(WHAT THIS TASK INVOLVES)
Report each line of the entries below that includes "throughout".
--- INPUT FOR THIS TASK Enclosed Below ---
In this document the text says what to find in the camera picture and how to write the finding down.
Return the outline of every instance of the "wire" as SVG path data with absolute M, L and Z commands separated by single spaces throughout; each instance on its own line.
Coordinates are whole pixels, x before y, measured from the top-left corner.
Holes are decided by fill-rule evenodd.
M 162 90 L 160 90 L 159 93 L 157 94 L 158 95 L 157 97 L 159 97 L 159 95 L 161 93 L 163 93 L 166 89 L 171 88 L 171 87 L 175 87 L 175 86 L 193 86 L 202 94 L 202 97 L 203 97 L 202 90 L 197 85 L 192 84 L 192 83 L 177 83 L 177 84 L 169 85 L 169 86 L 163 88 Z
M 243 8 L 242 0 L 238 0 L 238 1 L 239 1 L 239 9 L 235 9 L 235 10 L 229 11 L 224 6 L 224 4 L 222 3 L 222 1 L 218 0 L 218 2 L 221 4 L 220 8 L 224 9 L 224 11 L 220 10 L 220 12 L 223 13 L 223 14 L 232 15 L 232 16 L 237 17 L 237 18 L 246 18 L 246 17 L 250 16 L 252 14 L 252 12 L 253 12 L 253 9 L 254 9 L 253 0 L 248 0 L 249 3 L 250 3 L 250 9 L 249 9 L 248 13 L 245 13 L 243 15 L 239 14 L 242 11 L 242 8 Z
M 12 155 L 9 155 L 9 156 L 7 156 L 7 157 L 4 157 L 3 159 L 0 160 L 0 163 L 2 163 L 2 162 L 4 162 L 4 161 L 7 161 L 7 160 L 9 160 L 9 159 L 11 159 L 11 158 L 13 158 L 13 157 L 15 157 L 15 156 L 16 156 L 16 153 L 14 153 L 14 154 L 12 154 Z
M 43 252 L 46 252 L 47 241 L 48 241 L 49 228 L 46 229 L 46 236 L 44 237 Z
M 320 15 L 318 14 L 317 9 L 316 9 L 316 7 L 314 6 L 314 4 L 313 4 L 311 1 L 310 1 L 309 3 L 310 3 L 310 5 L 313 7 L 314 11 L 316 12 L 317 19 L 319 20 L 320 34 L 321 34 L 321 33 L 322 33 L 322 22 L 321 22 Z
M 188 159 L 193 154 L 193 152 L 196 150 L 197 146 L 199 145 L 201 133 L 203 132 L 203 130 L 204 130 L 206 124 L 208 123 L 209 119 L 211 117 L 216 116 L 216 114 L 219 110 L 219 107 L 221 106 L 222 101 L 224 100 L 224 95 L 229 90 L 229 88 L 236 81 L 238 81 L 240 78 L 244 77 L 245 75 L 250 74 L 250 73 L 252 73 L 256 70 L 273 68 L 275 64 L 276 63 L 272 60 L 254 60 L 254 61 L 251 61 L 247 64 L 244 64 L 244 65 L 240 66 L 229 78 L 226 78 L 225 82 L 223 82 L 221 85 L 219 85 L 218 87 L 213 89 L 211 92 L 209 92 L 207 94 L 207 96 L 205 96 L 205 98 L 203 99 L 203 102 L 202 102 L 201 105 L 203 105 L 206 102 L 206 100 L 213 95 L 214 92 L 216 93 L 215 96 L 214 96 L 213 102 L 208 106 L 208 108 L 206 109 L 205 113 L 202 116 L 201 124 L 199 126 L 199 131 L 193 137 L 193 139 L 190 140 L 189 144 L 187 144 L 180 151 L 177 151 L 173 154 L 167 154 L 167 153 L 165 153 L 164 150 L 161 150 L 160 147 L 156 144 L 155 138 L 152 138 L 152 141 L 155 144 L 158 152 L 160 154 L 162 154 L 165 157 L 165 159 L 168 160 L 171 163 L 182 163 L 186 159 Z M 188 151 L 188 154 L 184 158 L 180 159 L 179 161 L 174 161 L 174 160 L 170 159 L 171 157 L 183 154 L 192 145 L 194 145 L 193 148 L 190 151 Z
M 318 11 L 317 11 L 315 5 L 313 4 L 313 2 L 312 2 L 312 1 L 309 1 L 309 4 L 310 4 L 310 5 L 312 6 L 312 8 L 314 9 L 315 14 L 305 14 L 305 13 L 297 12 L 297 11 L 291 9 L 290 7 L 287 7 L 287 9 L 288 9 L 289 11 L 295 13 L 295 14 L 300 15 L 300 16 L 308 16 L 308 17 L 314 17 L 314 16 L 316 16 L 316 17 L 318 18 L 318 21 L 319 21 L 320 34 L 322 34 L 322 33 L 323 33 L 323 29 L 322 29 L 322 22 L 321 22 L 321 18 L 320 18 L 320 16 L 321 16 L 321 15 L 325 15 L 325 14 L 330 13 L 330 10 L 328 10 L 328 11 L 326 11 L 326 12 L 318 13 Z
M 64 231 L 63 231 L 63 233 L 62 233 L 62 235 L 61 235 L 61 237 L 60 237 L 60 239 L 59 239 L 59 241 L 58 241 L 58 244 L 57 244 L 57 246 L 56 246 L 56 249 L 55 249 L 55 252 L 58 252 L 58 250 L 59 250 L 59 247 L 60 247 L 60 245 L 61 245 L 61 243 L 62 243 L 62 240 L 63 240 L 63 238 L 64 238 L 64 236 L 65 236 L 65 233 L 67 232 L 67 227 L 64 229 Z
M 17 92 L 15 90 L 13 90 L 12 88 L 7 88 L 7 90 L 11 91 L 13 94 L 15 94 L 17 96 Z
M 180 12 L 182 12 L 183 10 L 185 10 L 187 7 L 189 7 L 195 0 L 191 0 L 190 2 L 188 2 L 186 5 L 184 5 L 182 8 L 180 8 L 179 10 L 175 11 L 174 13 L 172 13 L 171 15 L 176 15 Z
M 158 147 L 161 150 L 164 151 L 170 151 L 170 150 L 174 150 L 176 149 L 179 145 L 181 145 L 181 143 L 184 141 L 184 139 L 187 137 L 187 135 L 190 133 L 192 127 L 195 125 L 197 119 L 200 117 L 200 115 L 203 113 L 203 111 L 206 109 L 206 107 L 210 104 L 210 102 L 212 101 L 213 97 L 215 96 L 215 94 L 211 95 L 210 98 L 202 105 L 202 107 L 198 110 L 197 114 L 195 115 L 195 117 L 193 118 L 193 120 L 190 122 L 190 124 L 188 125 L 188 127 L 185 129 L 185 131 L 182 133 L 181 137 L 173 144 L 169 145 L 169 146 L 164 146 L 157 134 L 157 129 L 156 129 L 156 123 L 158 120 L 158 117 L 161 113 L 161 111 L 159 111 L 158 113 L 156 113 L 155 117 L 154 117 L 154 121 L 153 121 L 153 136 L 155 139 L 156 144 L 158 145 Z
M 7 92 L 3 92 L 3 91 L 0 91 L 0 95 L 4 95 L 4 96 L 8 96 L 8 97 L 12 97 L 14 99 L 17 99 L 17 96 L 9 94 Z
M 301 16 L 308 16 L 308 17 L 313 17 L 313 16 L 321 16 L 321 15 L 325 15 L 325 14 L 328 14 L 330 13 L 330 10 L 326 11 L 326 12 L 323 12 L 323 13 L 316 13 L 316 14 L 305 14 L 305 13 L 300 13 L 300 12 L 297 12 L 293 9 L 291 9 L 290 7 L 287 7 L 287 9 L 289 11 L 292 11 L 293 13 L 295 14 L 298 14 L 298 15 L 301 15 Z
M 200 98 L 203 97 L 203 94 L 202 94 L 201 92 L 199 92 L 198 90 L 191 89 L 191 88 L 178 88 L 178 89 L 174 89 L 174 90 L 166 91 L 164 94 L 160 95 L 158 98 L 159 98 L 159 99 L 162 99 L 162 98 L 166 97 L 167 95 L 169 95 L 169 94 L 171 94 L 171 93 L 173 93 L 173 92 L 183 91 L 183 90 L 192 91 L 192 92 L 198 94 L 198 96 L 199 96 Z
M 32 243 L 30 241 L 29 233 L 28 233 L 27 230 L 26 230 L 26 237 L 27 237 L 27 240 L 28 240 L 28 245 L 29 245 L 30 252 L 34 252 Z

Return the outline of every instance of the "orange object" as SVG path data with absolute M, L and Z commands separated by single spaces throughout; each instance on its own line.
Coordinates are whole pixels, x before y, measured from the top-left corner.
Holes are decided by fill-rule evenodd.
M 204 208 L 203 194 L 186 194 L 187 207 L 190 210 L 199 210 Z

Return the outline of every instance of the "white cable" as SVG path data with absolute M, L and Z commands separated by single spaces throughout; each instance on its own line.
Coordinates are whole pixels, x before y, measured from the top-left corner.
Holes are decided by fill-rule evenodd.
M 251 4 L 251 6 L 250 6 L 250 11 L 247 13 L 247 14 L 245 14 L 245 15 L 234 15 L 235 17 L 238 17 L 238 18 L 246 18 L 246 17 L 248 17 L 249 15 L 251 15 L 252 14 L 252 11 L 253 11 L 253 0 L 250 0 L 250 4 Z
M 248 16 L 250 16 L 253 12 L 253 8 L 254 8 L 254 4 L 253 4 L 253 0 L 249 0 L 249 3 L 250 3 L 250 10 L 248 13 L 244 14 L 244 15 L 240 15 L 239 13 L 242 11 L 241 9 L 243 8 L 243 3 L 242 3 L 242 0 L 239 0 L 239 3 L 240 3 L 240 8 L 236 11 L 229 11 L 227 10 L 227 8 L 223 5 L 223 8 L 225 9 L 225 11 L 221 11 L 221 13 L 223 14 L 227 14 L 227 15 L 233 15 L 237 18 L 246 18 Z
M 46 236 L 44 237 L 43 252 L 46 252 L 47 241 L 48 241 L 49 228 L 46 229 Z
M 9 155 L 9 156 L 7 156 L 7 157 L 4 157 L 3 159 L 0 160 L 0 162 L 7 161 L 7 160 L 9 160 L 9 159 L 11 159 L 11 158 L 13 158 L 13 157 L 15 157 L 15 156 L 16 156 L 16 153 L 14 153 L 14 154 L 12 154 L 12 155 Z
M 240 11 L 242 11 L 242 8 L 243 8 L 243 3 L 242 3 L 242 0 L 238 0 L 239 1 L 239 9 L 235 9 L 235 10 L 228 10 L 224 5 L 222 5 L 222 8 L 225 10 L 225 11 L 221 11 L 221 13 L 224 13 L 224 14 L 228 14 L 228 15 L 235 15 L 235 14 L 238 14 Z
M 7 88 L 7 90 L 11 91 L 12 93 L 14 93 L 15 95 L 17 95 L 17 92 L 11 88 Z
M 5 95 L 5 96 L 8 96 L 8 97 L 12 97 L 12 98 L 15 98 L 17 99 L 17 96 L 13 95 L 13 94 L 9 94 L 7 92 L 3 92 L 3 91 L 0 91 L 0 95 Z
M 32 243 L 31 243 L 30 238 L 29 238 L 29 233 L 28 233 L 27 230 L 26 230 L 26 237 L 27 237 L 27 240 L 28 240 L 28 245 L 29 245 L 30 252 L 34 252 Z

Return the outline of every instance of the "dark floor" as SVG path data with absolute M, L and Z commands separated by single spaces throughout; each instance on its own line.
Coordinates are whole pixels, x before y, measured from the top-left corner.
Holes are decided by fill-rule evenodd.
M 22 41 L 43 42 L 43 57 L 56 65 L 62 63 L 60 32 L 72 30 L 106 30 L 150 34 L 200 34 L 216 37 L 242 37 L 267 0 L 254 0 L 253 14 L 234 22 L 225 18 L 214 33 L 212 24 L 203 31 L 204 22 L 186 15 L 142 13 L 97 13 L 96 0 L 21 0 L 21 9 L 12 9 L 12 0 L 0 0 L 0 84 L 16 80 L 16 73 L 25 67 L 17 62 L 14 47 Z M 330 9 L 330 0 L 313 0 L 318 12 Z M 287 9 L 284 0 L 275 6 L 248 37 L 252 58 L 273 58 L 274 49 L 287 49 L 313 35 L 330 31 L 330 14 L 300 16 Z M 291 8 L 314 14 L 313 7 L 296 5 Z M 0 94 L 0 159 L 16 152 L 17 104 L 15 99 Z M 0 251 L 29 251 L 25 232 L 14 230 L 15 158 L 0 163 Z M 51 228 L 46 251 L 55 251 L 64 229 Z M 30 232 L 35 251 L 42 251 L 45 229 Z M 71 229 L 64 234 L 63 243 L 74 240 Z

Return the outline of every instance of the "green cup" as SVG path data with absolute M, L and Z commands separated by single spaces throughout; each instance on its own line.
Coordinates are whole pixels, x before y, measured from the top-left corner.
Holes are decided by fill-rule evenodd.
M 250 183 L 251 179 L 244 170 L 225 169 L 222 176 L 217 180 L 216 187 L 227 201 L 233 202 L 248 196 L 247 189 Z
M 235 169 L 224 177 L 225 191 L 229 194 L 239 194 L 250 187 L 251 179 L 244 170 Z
--- End of Enclosed INPUT FOR THIS TASK ---
(EXERCISE OUTPUT)
Return the outline of every instance of the "wire" as SVG path data with absolute M, L and Z commands separated by single spaces throughout; each instance on its own line.
Return the outline of every instance of the "orange object" as SVG path data with absolute M, L and Z commands separated by single spaces throughout; each instance on its own line.
Return the outline of every instance of the "white cable" as SVG path data with absolute M, L and Z commands separated by single spaces throughout; each instance on its own line.
Return the outline of every instance of the "dark floor" as SVG path data with absolute M, L and Z commands separated by single spaces throughout; each instance on its own line.
Return the outline of every instance of the "green cup" as SVG path data with absolute M, L and Z commands separated by single spaces throughout; each instance on its own line.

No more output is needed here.